Assim, mesmo num modelo de Administração prestadora do Estado social, superado o modelo administrativo do Estado liberal, há que reconhecer que o estatuto da Administração na relação jurídica pública se diferencia do estatuto do particular, em consequência dos interesses que aquela prossegue, também eles com dignidade constitucional.
Ora, no presente recurso de constitucionalidade a requerente propugna que a interpretação do artigo 76º, nº 1, da Lei de Processo nos Tribunais Administrativos, no sentido de conter requisitos cumulativos para o deferimento da suspensão de eficácia do acto impugnado viola o princípio do Estado de direito democrático e da igualdade.
Porém, um tal entendimento ignora que o desnivelamento nas relações entre a Administração (investida de poderes de autoridade, ou, se se preferir, no exercício de um poder jurídico unilateral) e os particulares é justificado pelos interesses colectivos que o exercício da actividade administrativa visa prosseguir. Por outro lado, tal entendimento não considera, igualmente, que a suspensão de eficácia dos actos administrativos é um mecanismo processual acessório que consubstancia a concretização de uma garantia dos particulares perante a Administração, na medida em que mitiga o poder unilateral desta (cf. Vieira de Andrade, Direito Administrativo e Fiscal, 1994/95, p. 112 e ss.).
Por último, e decisivamente, o entendimento da recorrente confunde o que possa ser uma discriminação constitucionalmente inadmissível do particular relativamente à Administração com uma adequada harmonização dos interesses em causa numa fase inicial do recurso de anulação.

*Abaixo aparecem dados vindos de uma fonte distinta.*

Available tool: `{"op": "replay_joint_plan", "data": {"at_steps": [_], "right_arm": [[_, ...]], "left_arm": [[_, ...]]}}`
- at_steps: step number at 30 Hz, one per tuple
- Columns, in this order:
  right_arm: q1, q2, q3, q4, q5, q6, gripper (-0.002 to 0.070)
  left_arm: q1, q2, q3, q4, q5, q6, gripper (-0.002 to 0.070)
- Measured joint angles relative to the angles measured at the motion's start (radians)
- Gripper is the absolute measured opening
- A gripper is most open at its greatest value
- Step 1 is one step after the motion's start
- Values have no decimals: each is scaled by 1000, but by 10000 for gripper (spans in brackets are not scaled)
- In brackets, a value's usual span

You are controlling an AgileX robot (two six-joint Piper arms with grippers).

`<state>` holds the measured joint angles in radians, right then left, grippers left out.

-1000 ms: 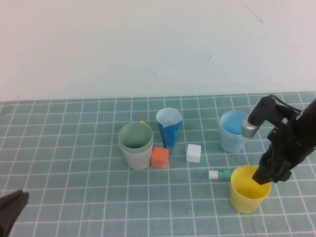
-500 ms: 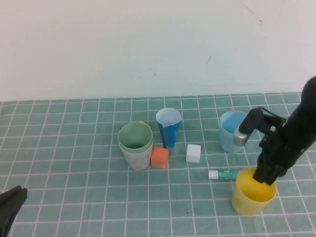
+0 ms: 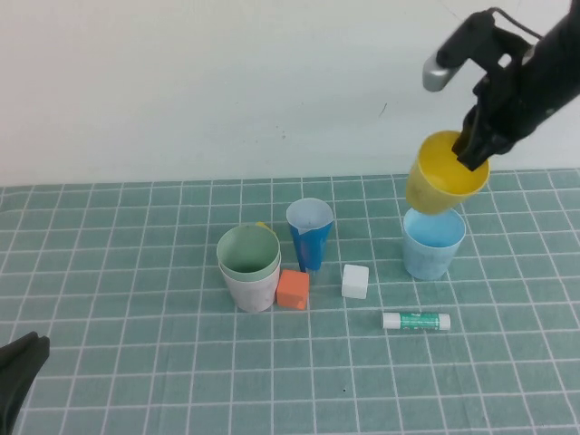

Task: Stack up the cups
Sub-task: Place the yellow cup on the blue cup, then pick up the blue cup

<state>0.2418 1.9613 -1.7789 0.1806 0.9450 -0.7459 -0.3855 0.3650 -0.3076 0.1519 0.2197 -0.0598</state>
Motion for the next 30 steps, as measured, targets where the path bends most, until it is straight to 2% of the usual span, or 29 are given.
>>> {"op": "replay_joint_plan", "data": {"at_steps": [5,15,17,22,23,26,30], "right_arm": [[0,115,-103,-42,36,37,16],[0,218,-119,-59,61,55,29],[0,218,-121,-53,61,56,71],[0,222,-125,-34,61,66,288],[0,224,-125,-34,61,68,314],[0,251,-125,-32,61,72,358],[0,300,-125,-32,61,93,366]], "left_arm": [[0,0,0,0,-5,-2,-1],[0,0,0,6,-5,-4,-1],[0,0,0,8,-5,-4,-1],[0,0,0,21,-6,-4,-1],[0,0,0,23,-6,-4,-1],[0,0,0,23,-6,-4,-1],[0,0,18,29,-21,-4,-1]]}}
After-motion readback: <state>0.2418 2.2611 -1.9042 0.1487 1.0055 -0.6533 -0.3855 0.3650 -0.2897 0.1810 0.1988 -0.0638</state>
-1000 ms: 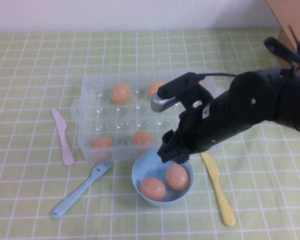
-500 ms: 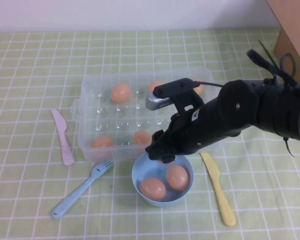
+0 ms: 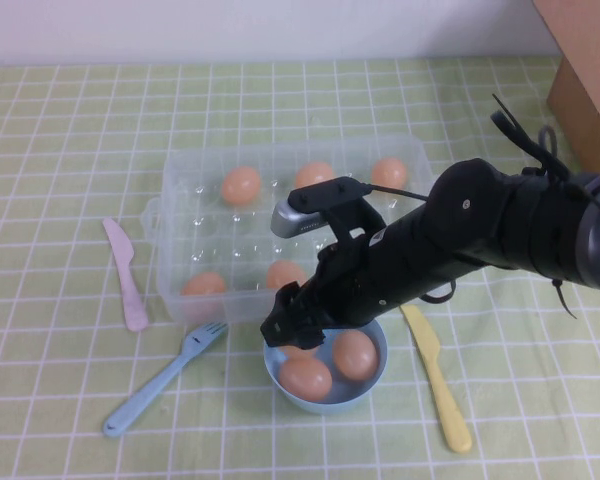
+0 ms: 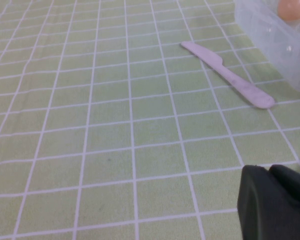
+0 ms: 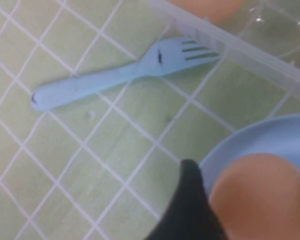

Com efeito, a norma impugnada, ponderando o interesse público e o interesse do particular, permite a paralisação da actividade administrativa, quando a execução imediata do acto recorrido cause, com probabilidade, prejuízo de difícil reparação ao particular, quando tal paralisação não determine grave lesão do interesse público e quando inexistam indícios de ilegalidade do recurso interposto. Trata-se de uma ponderação razoável e criteriosa dos interesses em confronto que permite uma solução equilibrada e adequada à necessidade de composição do interesse público com a situação do particular.
Assim, a norma impugnada não colide com os princípios do Estado de direito democrático e da igualdade.
8. Conclui-se, nesta medida, que a norma constante do artigo 76º, nº
1, da Lei de Processo nos Tribunais Administrativos, interpretada no sentido de conter requisitos cumulativos para o deferimento da suspensão de eficácia, não é inconstitucional.
III Decisão
9. Em face do exposto, o Tribunal Constitucional decide não julgar inconstitucional a norma contida no artigo 76º, nº 1, da Lei de Processo nos Tribunais Administrativos, negando provimento ao recurso, e confirmando, consequentemente, a decisão recorrida, de acordo com o presente juízo de constitucionalidade.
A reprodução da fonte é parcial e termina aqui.